Download or read book Women Letter Writers in Tudor England written by James Daybell and published by OUP Oxford. This book was released on 2006-06-29 with total page 343 pages. Available in PDF, EPUB and Kindle. Book excerpt: Women Letter-Writers in Tudor England represents one of the most comprehensive study of women's letters and letter-writing during the early modern period to be undertaken, and acts as an important corrective to traditional ways of reading and discussing letters as private, elite, male, and non-political. Based on over 3,000 manuscript letters, it shows that letter-writing was a larger and more socially diversified area of female activity than has been hitherto assumed. In that letters constitute the largest body of extant sixteenth-century women's writing, the book initiates a reassessment of women's education and literacy in the period. As indicators of literacy, letters yield physical evidence of rudimentary writing activity and abilities, document 'higher' forms of female literacy, and highlight women's mastery of formal rhetorical and epistolary conventions. Women Letter-Writers in Tudor England also stresses that letters are unparalleled as intimate and immediate records of family relationships, and as media for personal and self-reflective forms of female expression. Read as documents that inscribe social and gender relations, letters shed light on the complex range of women's personal relationships, as female power and authority fluctuated, negotiated on an individual basis. Furthermore, correspondence highlights the important political roles played by early modern women. Female letter-writers were integral in cultivating and maintaining patronage and kinship networks; they were active as suitors for crown favour, and operated as political intermediaries and patrons in their own right, using letters to elicit influence. Letters thus help to locate differing forms of female power within the family, locality and occasionally on the wider political stage, and offer invaluable primary evidence from which to reconstruct the lives of early modern women.
Download or read book Disability and the Tudors written by Phillipa Vincent Connolly and published by Pen and Sword History. This book was released on 2021-11-10 with total page 409 pages. Available in PDF, EPUB and Kindle. Book excerpt: Throughout history, how society treated its disabled and infirm can tell us a great deal about the period.

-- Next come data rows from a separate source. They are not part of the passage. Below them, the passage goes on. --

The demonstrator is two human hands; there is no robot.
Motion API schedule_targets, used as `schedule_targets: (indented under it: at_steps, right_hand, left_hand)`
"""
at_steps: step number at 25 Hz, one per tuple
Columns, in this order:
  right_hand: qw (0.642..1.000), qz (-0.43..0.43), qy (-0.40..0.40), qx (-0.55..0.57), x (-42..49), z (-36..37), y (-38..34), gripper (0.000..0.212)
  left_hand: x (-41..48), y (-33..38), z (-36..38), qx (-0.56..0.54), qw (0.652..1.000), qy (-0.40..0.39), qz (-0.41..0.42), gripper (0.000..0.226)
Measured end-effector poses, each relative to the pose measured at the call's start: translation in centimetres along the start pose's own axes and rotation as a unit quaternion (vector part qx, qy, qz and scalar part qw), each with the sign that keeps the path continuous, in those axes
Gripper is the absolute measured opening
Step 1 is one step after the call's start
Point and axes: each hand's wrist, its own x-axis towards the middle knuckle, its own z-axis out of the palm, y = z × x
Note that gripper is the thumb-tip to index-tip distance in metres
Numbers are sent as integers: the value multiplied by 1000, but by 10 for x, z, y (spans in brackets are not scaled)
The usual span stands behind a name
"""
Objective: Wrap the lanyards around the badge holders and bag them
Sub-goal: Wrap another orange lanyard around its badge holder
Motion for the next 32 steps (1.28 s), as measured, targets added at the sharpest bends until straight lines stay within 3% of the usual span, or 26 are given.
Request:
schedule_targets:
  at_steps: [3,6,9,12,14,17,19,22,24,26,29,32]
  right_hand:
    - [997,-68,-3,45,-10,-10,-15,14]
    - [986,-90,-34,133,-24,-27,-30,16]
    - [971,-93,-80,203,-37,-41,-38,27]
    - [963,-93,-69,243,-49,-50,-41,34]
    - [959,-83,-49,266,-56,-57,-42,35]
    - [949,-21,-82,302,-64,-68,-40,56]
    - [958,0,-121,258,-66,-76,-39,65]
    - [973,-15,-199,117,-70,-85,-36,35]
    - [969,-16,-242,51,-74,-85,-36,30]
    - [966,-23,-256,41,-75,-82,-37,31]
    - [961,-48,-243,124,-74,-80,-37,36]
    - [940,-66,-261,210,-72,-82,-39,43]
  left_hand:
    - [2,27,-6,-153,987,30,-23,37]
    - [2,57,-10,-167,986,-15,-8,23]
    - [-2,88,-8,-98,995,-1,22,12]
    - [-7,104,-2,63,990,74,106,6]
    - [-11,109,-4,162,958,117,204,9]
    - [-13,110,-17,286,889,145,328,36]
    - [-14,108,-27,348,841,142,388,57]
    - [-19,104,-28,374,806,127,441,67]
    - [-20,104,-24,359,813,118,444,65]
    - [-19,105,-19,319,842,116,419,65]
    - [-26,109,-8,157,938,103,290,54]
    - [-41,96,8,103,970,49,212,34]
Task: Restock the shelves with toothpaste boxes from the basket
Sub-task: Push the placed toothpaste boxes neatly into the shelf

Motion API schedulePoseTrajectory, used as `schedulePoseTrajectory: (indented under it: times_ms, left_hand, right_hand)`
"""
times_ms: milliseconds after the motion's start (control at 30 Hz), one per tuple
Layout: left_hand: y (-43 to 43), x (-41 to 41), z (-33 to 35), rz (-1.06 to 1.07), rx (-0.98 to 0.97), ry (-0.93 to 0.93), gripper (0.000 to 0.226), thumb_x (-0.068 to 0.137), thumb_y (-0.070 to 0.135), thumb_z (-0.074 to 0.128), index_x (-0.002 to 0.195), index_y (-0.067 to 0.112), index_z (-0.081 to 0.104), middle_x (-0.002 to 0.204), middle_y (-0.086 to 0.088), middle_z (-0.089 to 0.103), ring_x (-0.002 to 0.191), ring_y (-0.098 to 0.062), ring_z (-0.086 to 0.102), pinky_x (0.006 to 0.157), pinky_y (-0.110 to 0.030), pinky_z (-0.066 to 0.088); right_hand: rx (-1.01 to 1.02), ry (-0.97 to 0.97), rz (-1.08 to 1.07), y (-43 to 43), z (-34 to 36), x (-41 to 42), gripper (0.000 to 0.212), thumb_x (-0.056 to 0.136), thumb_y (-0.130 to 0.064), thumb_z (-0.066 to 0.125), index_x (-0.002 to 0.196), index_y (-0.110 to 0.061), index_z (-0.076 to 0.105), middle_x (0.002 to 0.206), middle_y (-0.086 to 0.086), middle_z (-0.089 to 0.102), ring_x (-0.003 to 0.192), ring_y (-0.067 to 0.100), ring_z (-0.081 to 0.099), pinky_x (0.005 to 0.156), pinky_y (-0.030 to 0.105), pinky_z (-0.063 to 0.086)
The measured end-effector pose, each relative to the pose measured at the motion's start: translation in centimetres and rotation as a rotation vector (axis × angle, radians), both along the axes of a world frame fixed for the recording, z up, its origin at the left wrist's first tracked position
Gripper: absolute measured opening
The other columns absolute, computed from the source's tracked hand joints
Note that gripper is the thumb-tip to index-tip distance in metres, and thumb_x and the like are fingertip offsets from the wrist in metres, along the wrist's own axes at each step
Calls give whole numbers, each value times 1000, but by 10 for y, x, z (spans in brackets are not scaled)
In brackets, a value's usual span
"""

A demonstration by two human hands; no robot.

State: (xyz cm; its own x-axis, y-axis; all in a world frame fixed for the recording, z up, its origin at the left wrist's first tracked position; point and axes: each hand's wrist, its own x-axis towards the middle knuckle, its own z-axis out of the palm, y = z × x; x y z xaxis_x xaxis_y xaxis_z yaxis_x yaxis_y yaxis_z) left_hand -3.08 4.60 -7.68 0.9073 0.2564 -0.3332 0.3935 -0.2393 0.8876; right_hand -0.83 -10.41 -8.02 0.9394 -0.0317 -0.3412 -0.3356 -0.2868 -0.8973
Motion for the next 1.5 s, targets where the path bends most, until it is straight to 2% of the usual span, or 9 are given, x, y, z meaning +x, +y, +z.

Challenged with any impairment, disease or frailty was often a matter of life and death before the advent of modern medicine, so how did a society support the disabled amongst them? For centuries, disabled people and their history have been overlooked - hidden in plain sight. Very little on the infirm and mentally ill was written down during the renaissance period. The Tudor period is no exception and presents a complex, unparalleled story. The sixteenth century was far from exemplary in the treatment of its infirm, but a multifaceted and ambiguous story emerges, where society’s ‘natural fools’ were elevated as much as they were belittled. Meet characters like William Somer, Henry VIII’s fool at court, whom the king depended upon, and learn of how the dissolution of the monasteries contributed to forming an army of ‘sturdy beggars’ who roamed Tudor England without charitable support. From the nobility to the lowest of society, Phillipa Vincent-Connolly casts a light on the lives of disabled people in Tudor England and guides us through the social, religious, cultural, and ruling classes’ response to disability as it was then perceived.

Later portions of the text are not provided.